-- Directions --
List each line of the data that holds the word "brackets".

-- Provided material --

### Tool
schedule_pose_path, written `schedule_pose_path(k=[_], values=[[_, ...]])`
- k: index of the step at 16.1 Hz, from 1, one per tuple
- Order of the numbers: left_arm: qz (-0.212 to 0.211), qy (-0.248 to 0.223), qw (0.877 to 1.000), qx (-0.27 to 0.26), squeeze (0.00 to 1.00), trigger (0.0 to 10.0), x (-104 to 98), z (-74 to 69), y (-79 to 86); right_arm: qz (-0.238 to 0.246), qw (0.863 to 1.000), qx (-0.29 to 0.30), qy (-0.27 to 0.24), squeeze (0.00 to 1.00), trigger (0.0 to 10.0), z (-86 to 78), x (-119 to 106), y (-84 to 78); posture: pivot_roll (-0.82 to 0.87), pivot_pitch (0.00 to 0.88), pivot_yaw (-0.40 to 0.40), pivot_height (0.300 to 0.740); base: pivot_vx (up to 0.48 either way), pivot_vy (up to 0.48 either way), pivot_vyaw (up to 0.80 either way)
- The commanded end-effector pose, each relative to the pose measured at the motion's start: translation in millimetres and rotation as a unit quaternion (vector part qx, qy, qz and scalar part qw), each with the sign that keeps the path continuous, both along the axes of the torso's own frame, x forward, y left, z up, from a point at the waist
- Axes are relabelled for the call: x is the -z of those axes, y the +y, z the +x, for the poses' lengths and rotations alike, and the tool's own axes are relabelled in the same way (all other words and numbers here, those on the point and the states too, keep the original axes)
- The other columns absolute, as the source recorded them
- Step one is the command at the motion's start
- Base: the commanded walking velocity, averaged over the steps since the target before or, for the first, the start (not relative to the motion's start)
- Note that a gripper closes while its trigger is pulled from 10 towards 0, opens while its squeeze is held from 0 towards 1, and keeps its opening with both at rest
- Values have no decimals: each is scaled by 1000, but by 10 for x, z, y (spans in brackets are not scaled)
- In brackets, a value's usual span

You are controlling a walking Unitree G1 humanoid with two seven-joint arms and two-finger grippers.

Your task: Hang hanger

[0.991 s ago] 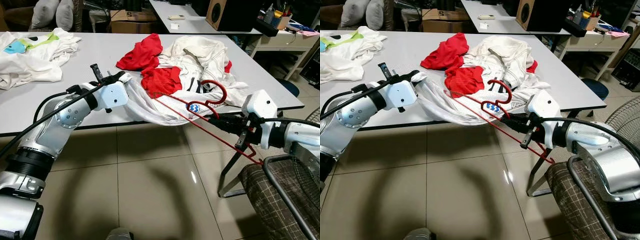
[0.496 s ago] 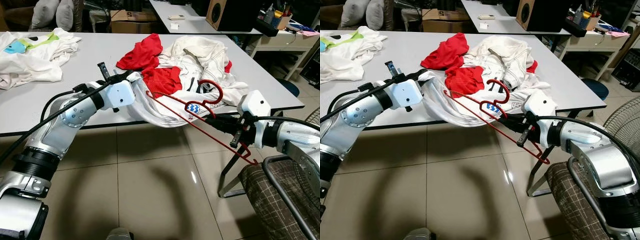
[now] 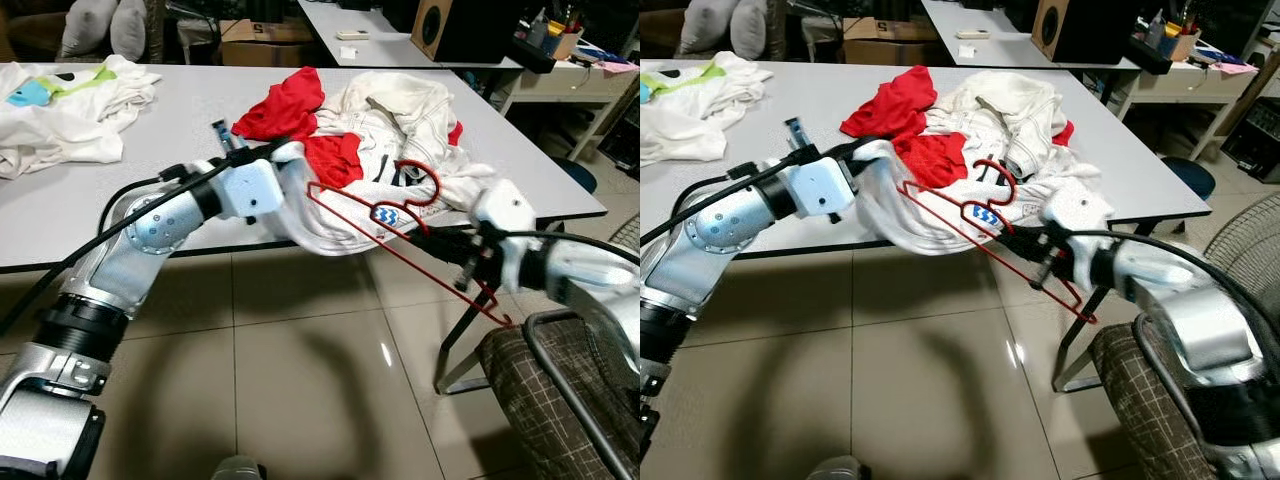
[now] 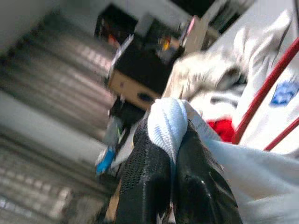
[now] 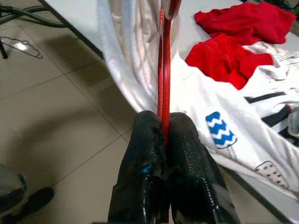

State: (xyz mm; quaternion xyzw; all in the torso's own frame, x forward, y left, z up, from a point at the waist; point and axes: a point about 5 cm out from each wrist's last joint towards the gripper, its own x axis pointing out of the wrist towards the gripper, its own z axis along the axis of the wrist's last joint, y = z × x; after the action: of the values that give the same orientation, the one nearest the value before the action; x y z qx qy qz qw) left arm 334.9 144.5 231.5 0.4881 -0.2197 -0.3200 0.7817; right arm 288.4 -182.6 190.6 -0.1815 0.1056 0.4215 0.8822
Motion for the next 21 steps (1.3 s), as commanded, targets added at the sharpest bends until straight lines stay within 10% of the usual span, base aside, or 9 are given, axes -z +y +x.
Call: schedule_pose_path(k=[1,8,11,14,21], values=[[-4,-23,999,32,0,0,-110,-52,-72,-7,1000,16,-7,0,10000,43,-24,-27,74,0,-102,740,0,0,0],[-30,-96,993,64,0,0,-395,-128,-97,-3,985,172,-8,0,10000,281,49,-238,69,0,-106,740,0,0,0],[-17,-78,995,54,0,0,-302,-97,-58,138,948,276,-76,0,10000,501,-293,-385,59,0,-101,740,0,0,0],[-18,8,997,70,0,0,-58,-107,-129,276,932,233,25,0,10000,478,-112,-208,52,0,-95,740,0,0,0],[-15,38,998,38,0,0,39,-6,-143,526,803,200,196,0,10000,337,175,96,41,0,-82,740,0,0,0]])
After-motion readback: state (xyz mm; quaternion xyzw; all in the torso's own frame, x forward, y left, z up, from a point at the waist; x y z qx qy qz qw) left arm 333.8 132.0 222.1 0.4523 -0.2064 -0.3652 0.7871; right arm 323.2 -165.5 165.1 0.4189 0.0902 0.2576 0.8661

-- Output --
- Values have no decimals: each is scaled by 1000, but by 10 for x, z, y (spans in brackets are not scaled)
- In brackets, a value's usual span

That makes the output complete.